What the task asks:
Retype, word for word, each line between the lines holding "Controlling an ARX" and "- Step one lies", inclusive, and leave the rest of the data alone.

■ ■ ■ ■

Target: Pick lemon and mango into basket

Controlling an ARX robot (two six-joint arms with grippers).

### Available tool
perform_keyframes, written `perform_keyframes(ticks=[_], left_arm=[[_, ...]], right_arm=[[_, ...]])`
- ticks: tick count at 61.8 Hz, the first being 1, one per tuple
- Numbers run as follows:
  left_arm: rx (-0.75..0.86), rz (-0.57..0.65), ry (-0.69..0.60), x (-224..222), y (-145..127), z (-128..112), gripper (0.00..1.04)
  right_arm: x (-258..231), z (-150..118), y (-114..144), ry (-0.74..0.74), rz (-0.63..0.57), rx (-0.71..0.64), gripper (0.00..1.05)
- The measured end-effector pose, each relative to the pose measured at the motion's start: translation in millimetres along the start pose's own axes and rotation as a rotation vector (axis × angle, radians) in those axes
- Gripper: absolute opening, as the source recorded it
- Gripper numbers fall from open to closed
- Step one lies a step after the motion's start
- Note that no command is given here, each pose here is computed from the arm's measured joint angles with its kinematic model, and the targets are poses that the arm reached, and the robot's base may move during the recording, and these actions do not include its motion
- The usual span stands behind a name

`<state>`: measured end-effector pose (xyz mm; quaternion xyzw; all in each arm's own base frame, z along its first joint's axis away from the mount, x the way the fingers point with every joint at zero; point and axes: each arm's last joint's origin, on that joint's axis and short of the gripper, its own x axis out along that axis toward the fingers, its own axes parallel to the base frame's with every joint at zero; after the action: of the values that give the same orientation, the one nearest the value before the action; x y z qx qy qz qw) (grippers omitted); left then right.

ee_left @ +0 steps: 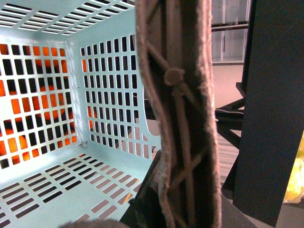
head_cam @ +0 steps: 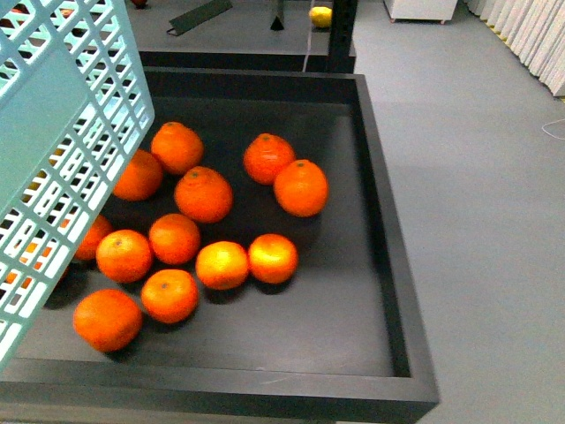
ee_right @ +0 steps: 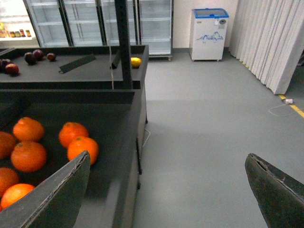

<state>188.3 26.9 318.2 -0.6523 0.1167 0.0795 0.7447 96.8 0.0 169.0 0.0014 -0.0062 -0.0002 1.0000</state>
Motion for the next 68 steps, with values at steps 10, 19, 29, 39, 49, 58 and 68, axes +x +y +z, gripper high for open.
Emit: perform_keyframes(ticks=[10, 19, 29, 39, 49, 58, 68], left_arm=[[0.0, -0.001, 0.003, 0.0, -0.1, -0.1, 0.05], [0.0, -0.001, 0.001, 0.0, -0.1, 0.0, 0.05], [0.0, -0.001, 0.001, 0.0, -0.1, 0.0, 0.05], [0.0, 0.0, -0.001, 0.0, -0.1, 0.0, 0.05], [0.0, 0.0, 0.0, 0.0, -0.1, 0.0, 0.05], [0.0, 0.0, 0.0, 0.0, -0.1, 0.0, 0.05], [0.0, 0.0, -0.001, 0.0, -0.1, 0.0, 0.05]], right_arm=[[0.0, 0.0, 0.0, 0.0, -0.001, 0.0, 0.96], [0.0, 0.0, 0.0, 0.0, 0.0, 0.0, 0.96], [0.0, 0.0, 0.0, 0.0, 0.0, 0.0, 0.96], [0.0, 0.1, 0.0, -0.001, 0.0, 0.0, 0.96], [0.0, 0.1, 0.0, -0.001, 0.0, 0.0, 0.96], [0.0, 0.1, 0.0, -0.001, -0.001, 0.0, 0.96], [-0.1, 0.1, 0.0, -0.001, 0.0, 0.0, 0.96]])
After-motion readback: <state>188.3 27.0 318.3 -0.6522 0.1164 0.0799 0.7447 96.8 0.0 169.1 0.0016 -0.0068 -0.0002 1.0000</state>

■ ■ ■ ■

Answer box:
Controlling an ARX robot (two six-joint arms with grippers).

### Available tool
perform_keyframes, written `perform_keyframes(ticks=[_], left_arm=[[_, ...]], right_arm=[[_, ...]])`
- ticks: tick count at 61.8 Hz, the first being 1, one per tuple
- Numbers run as follows:
  left_arm: rx (-0.75..0.86), rz (-0.57..0.65), ry (-0.69..0.60), x (-224..222), y (-145..127), z (-128..112), gripper (0.00..1.04)
  right_arm: x (-258..231), z (-150..118), y (-114..144), ry (-0.74..0.74), rz (-0.63..0.57), rx (-0.71..0.64), gripper (0.00..1.05)
- The measured end-effector pose, each relative to the pose measured at the motion's start: translation in millimetres along the start pose's own axes and rotation as a rotation vector (axis × angle, radians) in those axes
- Gripper: absolute opening, as the source recorded it
- Gripper numbers fall from open to closed
- Step one lies a step after the motion's start

This answer is now finished.